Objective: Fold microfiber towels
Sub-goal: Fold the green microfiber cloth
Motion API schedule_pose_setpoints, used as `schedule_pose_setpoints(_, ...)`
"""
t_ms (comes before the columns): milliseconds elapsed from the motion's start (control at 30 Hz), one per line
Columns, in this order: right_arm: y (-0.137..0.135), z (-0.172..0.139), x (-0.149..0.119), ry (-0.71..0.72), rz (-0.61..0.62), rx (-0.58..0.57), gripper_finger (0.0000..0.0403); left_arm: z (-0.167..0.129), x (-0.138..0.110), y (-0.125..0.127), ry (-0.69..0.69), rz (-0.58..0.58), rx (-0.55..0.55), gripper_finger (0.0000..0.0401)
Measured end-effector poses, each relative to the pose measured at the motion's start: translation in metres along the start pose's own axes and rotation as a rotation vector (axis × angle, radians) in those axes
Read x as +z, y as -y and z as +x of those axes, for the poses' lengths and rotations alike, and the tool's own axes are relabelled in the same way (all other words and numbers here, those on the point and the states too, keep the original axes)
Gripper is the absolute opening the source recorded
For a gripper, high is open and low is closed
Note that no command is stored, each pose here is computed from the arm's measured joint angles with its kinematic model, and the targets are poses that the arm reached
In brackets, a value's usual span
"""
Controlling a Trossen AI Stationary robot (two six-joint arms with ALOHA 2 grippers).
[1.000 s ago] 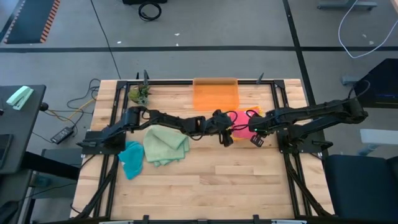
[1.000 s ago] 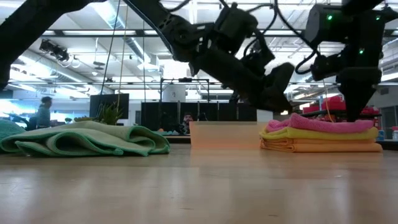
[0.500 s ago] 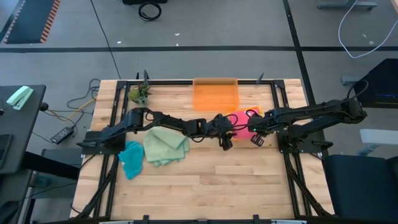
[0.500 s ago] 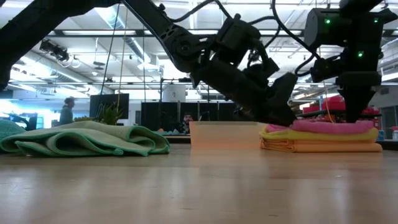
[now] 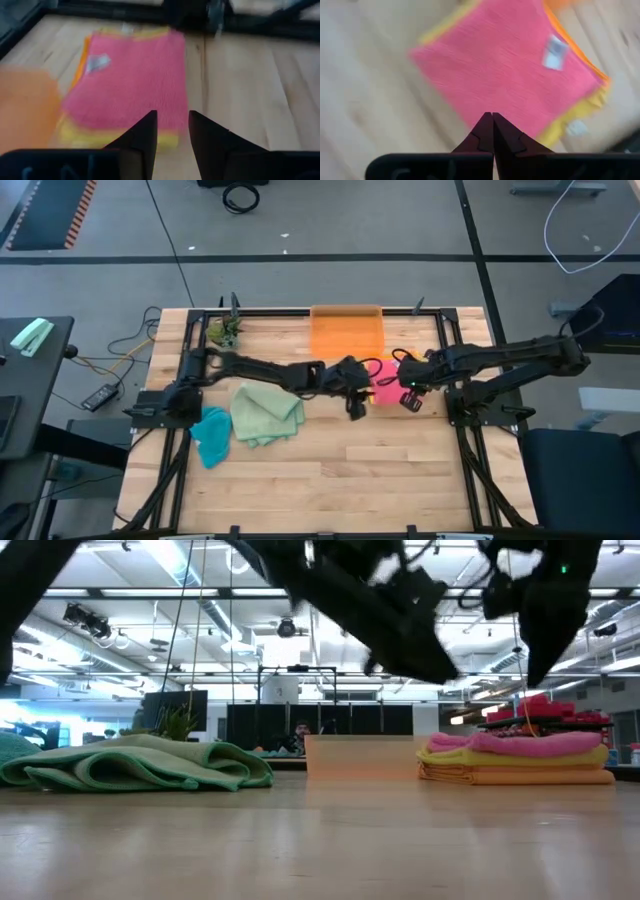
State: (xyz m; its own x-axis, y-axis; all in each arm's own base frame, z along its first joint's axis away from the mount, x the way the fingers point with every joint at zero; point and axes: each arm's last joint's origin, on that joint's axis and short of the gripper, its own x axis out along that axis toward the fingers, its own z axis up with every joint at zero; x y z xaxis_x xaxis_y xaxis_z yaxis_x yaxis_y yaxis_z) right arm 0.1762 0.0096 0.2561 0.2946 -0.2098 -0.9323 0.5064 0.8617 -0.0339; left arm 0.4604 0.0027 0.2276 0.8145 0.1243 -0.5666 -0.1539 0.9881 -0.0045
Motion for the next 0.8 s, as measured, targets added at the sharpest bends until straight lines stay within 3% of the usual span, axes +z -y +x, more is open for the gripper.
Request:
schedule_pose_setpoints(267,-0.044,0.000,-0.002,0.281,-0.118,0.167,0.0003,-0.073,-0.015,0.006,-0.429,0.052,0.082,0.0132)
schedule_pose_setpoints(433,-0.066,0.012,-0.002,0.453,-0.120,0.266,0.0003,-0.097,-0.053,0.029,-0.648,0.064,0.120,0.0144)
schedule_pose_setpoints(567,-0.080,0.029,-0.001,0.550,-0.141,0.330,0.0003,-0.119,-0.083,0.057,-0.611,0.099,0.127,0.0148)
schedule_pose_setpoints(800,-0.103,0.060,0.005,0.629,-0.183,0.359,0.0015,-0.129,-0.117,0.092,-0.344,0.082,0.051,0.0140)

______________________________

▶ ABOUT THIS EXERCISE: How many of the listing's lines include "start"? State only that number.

▶ WRITTEN RESPONSE: 2